### DESCRIPTION OF THE TASK
Extract the lines of the material below, beginning with the first and ending with the line that holds "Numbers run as". Skip every picture.

========================================

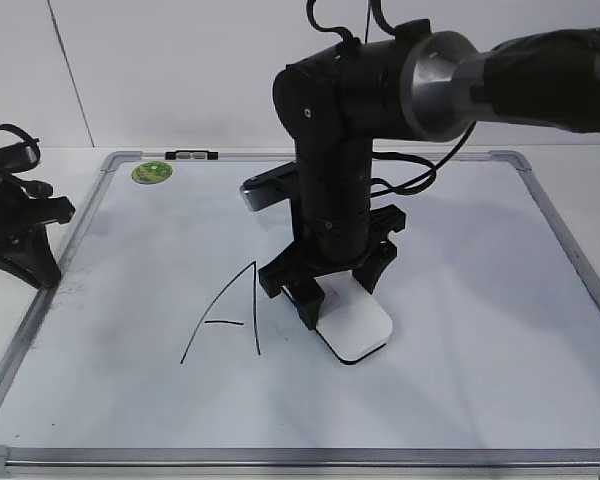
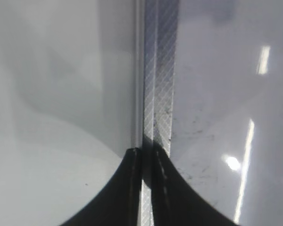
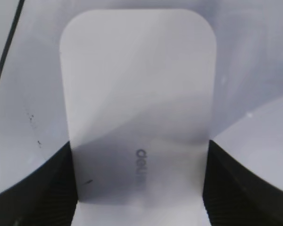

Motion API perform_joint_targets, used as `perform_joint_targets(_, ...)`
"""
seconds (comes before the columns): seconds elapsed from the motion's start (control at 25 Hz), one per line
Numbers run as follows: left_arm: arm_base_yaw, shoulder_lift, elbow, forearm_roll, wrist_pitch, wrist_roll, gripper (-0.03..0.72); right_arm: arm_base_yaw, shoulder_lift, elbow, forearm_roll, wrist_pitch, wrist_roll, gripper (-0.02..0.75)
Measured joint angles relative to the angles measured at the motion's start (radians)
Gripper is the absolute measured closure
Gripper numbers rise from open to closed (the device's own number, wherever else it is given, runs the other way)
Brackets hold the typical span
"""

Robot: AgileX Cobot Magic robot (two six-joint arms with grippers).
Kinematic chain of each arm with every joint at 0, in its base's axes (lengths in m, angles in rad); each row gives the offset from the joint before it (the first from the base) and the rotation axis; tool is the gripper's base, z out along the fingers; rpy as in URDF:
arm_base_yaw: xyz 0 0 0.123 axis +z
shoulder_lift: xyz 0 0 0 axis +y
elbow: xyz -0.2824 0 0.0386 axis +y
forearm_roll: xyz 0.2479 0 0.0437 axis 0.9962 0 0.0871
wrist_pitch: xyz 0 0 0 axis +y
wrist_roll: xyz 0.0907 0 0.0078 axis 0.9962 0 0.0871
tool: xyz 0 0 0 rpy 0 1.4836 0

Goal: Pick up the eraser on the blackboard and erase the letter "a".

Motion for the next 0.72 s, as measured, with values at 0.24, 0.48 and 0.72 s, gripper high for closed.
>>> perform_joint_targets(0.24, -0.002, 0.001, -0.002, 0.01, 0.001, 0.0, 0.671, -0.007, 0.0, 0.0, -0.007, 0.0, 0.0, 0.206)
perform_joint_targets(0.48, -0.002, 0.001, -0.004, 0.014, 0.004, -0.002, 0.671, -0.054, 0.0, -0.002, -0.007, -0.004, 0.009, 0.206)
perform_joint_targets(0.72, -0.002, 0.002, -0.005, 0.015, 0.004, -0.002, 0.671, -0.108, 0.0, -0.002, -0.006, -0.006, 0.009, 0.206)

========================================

### YOUR RESPONSE
Motion API perform_joint_targets, used as `perform_joint_targets(_, ...)`
"""
seconds (comes before the columns): seconds elapsed from the motion's start (control at 25 Hz), one per line
Numbers run as follows: left_arm: arm_base_yaw, shoulder_lift, elbow, forearm_roll, wrist_pitch, wrist_roll, gripper (-0.03..0.72); right_arm: arm_base_yaw, shoulder_lift, elbow, forearm_roll, wrist_pitch, wrist_roll, gripper (-0.02..0.75)

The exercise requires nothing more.